> _Task to carry out_
Filter the entries below, keeping only lines with the word "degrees".

> _Data supplied_
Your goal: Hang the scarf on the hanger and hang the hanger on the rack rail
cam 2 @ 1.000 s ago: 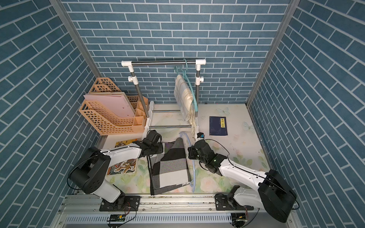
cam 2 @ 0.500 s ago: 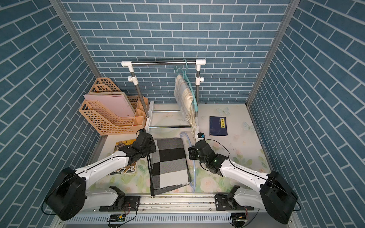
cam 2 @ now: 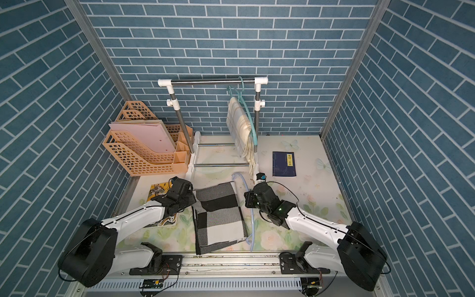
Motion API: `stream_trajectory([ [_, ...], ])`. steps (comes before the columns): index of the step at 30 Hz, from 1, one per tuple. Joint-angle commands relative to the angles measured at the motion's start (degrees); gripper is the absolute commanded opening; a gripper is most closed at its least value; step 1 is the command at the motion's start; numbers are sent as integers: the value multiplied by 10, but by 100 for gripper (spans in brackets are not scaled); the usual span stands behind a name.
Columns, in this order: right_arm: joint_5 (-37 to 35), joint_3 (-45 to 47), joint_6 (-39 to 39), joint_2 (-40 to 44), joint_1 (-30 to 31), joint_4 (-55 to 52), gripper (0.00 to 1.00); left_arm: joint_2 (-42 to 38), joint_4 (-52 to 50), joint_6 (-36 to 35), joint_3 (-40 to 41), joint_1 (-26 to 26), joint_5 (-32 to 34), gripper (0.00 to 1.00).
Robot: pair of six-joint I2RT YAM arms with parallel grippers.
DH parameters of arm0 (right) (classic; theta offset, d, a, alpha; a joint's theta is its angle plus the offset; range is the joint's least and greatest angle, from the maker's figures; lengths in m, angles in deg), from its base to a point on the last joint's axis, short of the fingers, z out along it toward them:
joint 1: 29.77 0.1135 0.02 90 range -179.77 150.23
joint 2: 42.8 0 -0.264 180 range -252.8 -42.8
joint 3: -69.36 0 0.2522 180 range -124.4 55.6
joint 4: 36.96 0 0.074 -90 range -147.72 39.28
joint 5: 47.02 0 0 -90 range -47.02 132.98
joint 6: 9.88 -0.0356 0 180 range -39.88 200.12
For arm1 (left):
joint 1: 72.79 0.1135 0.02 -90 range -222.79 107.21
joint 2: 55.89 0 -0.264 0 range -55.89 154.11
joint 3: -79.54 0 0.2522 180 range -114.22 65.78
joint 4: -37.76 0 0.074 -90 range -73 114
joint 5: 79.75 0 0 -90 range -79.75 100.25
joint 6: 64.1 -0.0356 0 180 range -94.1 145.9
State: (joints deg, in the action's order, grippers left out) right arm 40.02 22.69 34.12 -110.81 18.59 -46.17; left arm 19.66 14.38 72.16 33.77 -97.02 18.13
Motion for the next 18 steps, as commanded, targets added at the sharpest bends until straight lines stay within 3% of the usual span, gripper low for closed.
stream_trajectory([
  [1, -23, 15, 7, -4, -6, -43, 0, 29, 6, -20, -29, 12, 28, 0],
  [2, -23, 15, 7, -3, -6, -45, 0, 40, 5, -25, -40, 12, 25, 5],
  [5, -24, 13, 7, 0, -6, -48, 0, 44, -9, -33, -59, 11, 9, 47],
  [8, -24, 10, 8, 2, -6, -51, 0, -11, -40, -30, -48, 4, 12, 73],
  [13, -20, 6, 11, -1, -6, -50, 0, -168, -138, 22, -12, -47, 4, 80],
  [18, -15, 6, 11, -8, -6, -38, 0, -297, -228, 188, 39, -240, 24, 78],
])
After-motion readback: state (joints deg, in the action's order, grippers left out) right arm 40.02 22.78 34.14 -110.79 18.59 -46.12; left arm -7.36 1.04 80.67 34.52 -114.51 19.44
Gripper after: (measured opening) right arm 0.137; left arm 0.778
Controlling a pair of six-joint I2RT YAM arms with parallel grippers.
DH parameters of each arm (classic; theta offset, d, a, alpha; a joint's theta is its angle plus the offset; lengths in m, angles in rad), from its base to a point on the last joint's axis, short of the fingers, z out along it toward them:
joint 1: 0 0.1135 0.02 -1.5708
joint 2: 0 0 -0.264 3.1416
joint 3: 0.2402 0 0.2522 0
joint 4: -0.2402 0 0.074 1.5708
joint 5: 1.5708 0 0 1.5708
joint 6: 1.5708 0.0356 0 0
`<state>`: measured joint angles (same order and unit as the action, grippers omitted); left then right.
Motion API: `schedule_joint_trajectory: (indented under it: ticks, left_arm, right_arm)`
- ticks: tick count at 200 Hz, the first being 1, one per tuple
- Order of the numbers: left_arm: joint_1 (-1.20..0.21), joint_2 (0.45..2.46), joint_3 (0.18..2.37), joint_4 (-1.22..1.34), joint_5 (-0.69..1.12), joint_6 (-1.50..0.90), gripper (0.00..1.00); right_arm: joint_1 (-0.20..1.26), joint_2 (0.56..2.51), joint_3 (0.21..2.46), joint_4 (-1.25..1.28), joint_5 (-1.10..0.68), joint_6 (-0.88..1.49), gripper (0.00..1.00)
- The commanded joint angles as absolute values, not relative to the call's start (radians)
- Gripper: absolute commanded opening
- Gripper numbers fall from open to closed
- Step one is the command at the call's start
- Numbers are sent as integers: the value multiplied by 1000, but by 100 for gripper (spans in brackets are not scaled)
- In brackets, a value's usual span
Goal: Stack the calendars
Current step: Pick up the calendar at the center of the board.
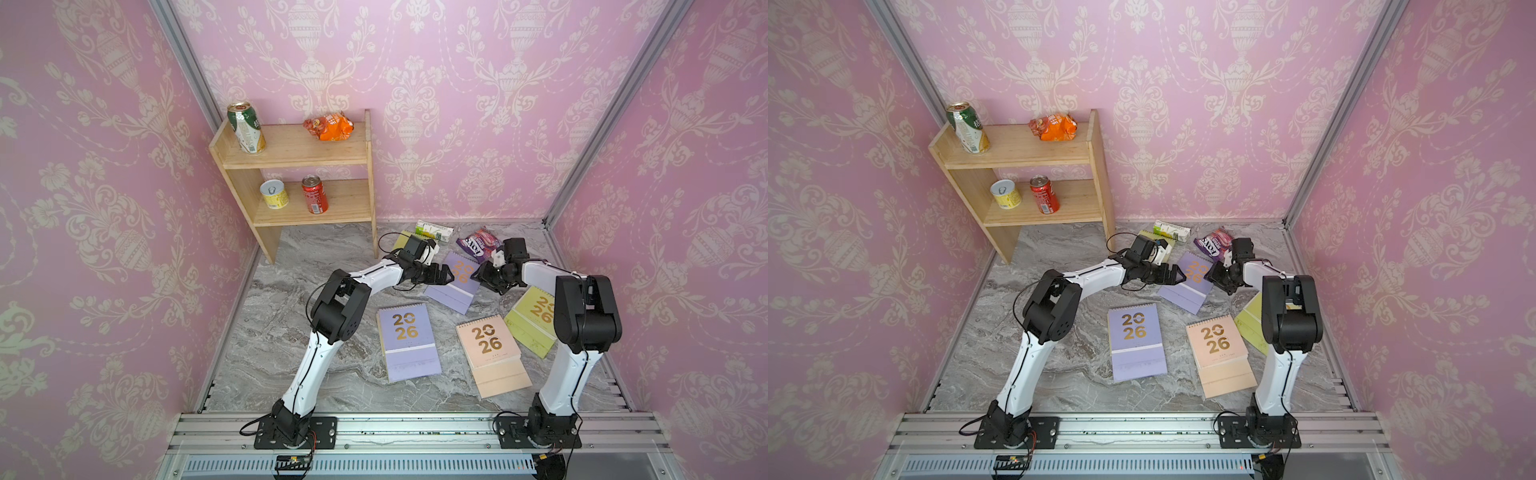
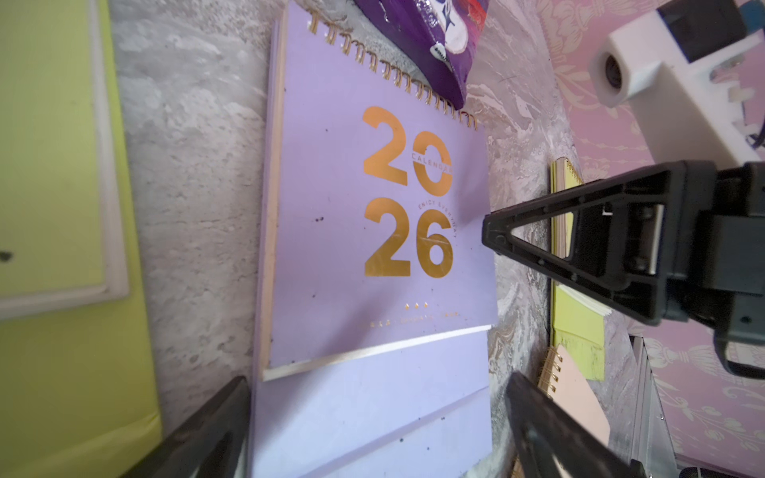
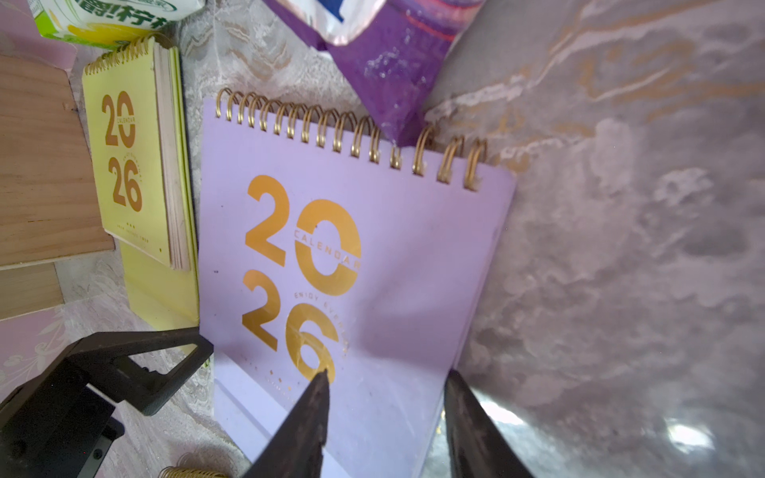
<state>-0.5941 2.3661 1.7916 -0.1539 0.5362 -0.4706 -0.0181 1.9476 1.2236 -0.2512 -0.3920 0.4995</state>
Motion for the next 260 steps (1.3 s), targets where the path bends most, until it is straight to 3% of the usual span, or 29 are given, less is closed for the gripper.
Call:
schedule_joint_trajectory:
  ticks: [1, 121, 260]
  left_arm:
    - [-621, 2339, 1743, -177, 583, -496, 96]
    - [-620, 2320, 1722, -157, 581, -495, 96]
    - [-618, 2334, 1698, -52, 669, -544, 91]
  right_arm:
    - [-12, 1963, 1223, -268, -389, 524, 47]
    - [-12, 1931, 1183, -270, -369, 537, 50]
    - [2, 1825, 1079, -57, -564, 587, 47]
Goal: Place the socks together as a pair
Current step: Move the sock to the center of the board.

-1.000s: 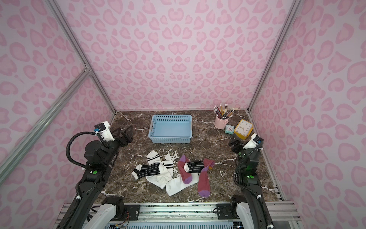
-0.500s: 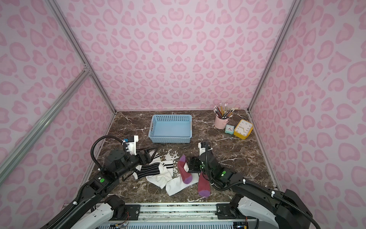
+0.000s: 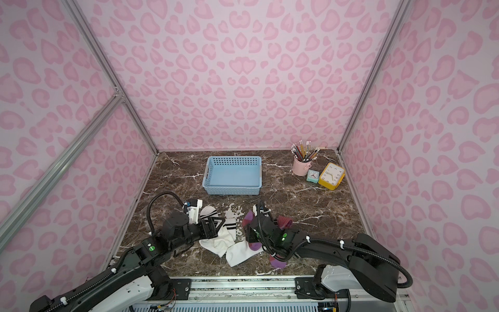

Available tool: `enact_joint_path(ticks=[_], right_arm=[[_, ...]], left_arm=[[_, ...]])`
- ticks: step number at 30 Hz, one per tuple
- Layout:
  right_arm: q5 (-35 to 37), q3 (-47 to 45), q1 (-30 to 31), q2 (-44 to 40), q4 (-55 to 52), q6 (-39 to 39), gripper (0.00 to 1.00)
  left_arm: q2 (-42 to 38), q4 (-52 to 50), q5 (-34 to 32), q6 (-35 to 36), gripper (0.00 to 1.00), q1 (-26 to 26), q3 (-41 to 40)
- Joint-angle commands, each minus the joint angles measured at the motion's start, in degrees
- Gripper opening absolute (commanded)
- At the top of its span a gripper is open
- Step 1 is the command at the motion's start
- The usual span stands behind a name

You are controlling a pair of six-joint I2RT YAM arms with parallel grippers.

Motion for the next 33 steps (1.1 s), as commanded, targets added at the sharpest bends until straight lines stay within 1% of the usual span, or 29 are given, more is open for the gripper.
enact_joint_path(ticks=[1,2,5,7,10,14,20,23,26,29,31,33], right_arm=[[-1.9,1.9,0.8,2.7,1.5,1.0,0.44],[-2.1,2.2,0.8,3.4,1.2,1.0,0.41],[0.7,2.2,0.1,4.2,-1.8,3.2,0.38],[-1.0,0.0,-2.3,3.8,-0.5,3.5,0.36],[-5.8,-5.2,-7.6,1.9,3.7,4.4,0.35],[-8.6,-10.0,-15.8,-1.9,4.1,3.4,0.35],[-9.0,-15.7,-28.6,-10.7,2.4,-0.8,0.35],[-10.8,-16.7,-34.4,-13.3,1.2,-4.2,0.36],[-9.9,-14.1,-37.3,-13.2,-3.2,-7.3,0.37],[-13.4,-11.0,-40.2,-13.2,-6.9,-9.8,0.37],[-14.6,-9.4,-39.9,-14.0,-8.7,-10.4,0.38],[-14.4,-8.4,-37.8,-15.6,-9.8,-10.3,0.38]], left_arm=[[1.2,3.7,-0.7,-1.4,0.88,-1.1,-0.4],[1.9,3.9,-0.8,-1.8,0.89,-1.5,-0.5],[3.3,5.2,-1.5,-2.8,0.89,-2.7,-0.8],[4.2,5.7,-2.0,-3.0,0.88,-3.5,-0.7],[5.5,5.7,-2.7,-3.1,0.88,-4.0,-0.4],[6.5,6.3,-2.9,-3.5,0.89,-4.6,-0.7],[6.5,6.9,-3.5,-4.1,0.88,-5.1,-1.3],[6.9,6.8,-3.7,-3.9,0.88,-5.1,-1.4],[7.1,6.8,-4.1,-4.2,0.88,-5.2,-1.4],[7.9,6.5,-4.7,-4.5,0.88,-5.2,-0.9],[8.7,5.7,-5.1,-4.6,0.88,-5.2,0.0],[9.5,5.1,-5.5,-4.8,0.87,-5.2,0.7]])
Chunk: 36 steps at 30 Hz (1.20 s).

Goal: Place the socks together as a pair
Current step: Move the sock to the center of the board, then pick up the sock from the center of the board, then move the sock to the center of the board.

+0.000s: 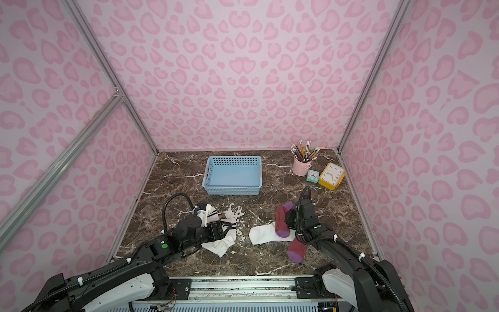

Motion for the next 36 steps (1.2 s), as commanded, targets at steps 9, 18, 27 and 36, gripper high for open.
enact_joint_path(ticks=[9,18,27,36], right_arm=[[9.4,7.4,23.5,0.4,-9.0,5.7,0.44],[13.6,13.9,35.5,15.2,-8.0,9.5,0.44],[15.4,17.9,39.1,24.3,-8.9,11.5,0.44],[18.1,18.9,39.8,28.8,-10.2,13.4,0.36]], left_arm=[[3.3,0.5,-2.9,-2.0,0.78,-0.2,1.5],[2.9,-0.2,-2.5,-2.7,0.76,-0.1,1.7],[3.5,0.6,-1.7,-4.0,0.75,-0.2,0.0],[6.0,1.4,-2.2,-5.1,0.75,-0.1,-2.7]])
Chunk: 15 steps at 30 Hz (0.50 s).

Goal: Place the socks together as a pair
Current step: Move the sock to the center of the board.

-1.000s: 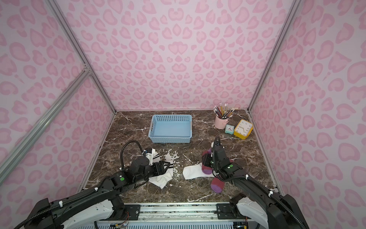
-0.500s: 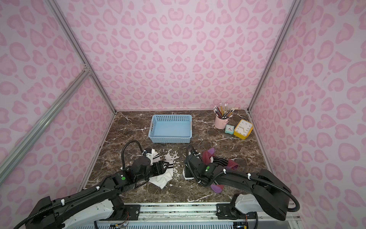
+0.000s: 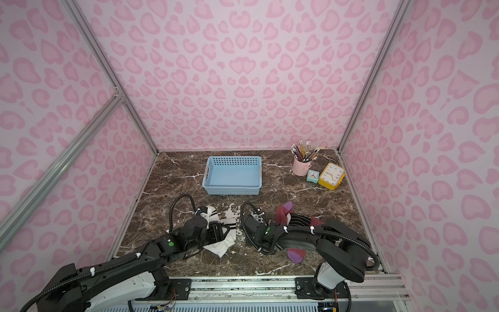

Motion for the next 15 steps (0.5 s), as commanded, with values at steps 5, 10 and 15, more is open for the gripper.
enact_joint_path(ticks=[5,10,15], right_arm=[[3.8,2.7,0.0,1.7,-3.9,2.2,0.13],[5.4,5.2,0.0,-0.7,-6.6,1.7,0.0],[6.3,7.1,0.0,-8.1,-8.4,0.8,0.0]], left_arm=[[3.5,2.8,-2.6,-0.6,0.73,0.0,-0.4],[7.3,3.0,-5.4,-0.3,0.72,0.7,-0.1],[8.9,4.6,-5.0,0.7,0.71,3.8,-1.2]])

> _Solution to the problem_
Motion API: `stream_trajectory([ [_, ...], ])`. steps (comes before the columns): index of the step at 30 Hz, from 1, one per tuple. Joint-angle commands relative to the angles measured at the motion's start (degrees); gripper is the absolute commanded opening; a gripper is most closed at its least value; step 1 is the command at the motion's start; numbers are sent as integers: the value multiplied by 10, but by 100 for gripper (spans in brackets are not scaled); the usual span stands behind a name.
- Joint-angle commands, each minus the joint angles measured at the motion's start, in degrees

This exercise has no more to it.